• _Problem requirements_
The material below must be retyped in full, with every line kept exactly as it is.

• _Given material_
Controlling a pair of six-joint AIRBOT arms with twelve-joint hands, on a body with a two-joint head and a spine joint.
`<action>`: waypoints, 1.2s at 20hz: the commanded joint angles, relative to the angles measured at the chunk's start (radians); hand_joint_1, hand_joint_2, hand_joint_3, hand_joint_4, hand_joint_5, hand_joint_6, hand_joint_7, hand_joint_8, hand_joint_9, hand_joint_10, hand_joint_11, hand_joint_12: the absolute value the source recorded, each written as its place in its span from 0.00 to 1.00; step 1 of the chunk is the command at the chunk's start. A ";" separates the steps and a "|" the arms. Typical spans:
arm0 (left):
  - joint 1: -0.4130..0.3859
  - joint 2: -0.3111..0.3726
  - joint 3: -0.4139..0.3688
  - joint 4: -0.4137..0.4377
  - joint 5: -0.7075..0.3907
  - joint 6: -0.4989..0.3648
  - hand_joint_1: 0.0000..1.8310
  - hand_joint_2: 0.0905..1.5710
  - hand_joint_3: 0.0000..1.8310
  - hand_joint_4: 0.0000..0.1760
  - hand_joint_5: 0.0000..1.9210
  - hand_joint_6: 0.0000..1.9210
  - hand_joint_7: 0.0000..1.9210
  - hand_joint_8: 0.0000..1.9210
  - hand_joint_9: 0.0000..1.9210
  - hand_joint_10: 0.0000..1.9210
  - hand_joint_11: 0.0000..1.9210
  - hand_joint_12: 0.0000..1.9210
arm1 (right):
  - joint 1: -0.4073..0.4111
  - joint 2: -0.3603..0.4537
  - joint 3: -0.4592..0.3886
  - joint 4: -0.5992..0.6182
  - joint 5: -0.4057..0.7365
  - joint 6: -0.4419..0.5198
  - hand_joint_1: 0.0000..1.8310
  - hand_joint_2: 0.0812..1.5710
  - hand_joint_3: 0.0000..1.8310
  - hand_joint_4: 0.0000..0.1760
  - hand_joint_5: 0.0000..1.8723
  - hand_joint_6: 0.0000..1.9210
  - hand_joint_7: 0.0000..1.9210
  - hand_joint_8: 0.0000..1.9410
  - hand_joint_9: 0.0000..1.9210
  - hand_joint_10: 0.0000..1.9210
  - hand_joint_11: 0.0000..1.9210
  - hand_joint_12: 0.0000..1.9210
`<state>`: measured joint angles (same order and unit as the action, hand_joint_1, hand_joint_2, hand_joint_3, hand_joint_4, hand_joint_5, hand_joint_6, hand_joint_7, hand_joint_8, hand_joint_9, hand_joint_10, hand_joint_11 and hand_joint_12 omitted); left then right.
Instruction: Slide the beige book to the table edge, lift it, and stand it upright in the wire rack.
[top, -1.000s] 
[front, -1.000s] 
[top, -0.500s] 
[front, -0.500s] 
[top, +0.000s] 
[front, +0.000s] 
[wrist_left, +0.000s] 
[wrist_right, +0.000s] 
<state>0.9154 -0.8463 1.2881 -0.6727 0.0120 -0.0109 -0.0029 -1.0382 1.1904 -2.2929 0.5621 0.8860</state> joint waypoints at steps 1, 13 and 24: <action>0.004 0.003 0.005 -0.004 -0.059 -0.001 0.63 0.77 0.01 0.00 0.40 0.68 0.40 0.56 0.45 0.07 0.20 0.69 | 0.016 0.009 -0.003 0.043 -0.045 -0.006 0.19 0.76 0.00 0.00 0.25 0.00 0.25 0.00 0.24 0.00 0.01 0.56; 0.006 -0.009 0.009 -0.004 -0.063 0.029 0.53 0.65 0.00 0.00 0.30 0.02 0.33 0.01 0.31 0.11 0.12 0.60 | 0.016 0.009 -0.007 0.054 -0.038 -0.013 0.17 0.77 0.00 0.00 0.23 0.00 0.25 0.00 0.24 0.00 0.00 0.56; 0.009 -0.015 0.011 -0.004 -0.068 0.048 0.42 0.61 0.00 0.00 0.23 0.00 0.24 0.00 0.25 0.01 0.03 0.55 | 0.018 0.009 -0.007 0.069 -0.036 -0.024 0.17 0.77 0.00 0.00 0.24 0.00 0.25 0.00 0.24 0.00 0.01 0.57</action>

• _Solution for this exercise_
Controlling a pair of six-joint AIRBOT arms with twelve-joint hands, on a body with a two-joint head and a spine joint.
`<action>`: waypoints, 1.2s at 20hz: the commanded joint angles, relative to the angles measured at the chunk's start (radians); hand_joint_1, hand_joint_2, hand_joint_3, hand_joint_4, hand_joint_5, hand_joint_6, hand_joint_7, hand_joint_8, hand_joint_9, hand_joint_10, hand_joint_11, hand_joint_12: the absolute value the source recorded, each written as its place in its span from 0.00 to 1.00; step 1 of the chunk is the command at the chunk's start. A ";" separates the steps and a "|" the arms. Typical spans:
arm0 (left):
  - joint 1: -0.4130..0.3859
  - joint 2: -0.3111..0.3726
  - joint 3: -0.4139..0.3688
  - joint 4: -0.4137..0.4377
  - joint 5: -0.7075..0.3907
  - joint 6: -0.4989..0.3648
  - hand_joint_1: 0.0000..1.8310
  - hand_joint_2: 0.0905..1.5710
  - hand_joint_3: 0.0000..1.8310
  - hand_joint_4: 0.0000..0.1760
  - hand_joint_5: 0.0000..1.9210
  - hand_joint_6: 0.0000..1.9210
  - hand_joint_7: 0.0000..1.9210
  - hand_joint_8: 0.0000..1.9210
  - hand_joint_9: 0.0000..1.9210
  - hand_joint_10: 0.0000..1.9210
  - hand_joint_11: 0.0000..1.9210
  - hand_joint_12: 0.0000..1.9210
arm1 (right):
  - joint 1: -0.4073..0.4111
  - joint 2: -0.3603..0.4537
  - joint 3: -0.4592..0.3886
  - joint 4: -0.5992..0.6182
  - joint 5: -0.4057..0.7365
  - joint 6: -0.4419..0.5198
  - hand_joint_1: 0.0000..1.8310
  - hand_joint_2: 0.0812..1.5710
  - hand_joint_3: 0.0000..1.8310
  - hand_joint_4: 0.0000..0.1760
  - hand_joint_5: 0.0000..1.8723
  - hand_joint_6: 0.0000..1.9210
  - hand_joint_7: 0.0000..1.9210
  - hand_joint_8: 0.0000..1.9410
  - hand_joint_9: 0.0000..1.9210
  - hand_joint_10: 0.0000..1.9210
  - hand_joint_11: 0.0000..1.9210
  - hand_joint_12: 0.0000..1.9210
`<state>`: measured joint angles (same order and unit as the action, hand_joint_1, hand_joint_2, hand_joint_3, hand_joint_4, hand_joint_5, hand_joint_6, hand_joint_7, hand_joint_8, hand_joint_9, hand_joint_10, hand_joint_11 and hand_joint_12 omitted); left then right.
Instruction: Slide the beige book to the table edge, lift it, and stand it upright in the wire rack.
[top, -1.000s] 
[front, -1.000s] 
[top, -0.500s] 
[front, -0.500s] 
[top, +0.000s] 
[front, +0.000s] 
[wrist_left, +0.000s] 
[wrist_right, +0.000s] 
<state>0.9154 -0.8463 1.2881 -0.6727 0.0120 -0.0109 -0.0029 -1.0382 1.1904 -2.2929 0.5621 0.8860</state> joint waypoints at steps 1, 13 and 24: <action>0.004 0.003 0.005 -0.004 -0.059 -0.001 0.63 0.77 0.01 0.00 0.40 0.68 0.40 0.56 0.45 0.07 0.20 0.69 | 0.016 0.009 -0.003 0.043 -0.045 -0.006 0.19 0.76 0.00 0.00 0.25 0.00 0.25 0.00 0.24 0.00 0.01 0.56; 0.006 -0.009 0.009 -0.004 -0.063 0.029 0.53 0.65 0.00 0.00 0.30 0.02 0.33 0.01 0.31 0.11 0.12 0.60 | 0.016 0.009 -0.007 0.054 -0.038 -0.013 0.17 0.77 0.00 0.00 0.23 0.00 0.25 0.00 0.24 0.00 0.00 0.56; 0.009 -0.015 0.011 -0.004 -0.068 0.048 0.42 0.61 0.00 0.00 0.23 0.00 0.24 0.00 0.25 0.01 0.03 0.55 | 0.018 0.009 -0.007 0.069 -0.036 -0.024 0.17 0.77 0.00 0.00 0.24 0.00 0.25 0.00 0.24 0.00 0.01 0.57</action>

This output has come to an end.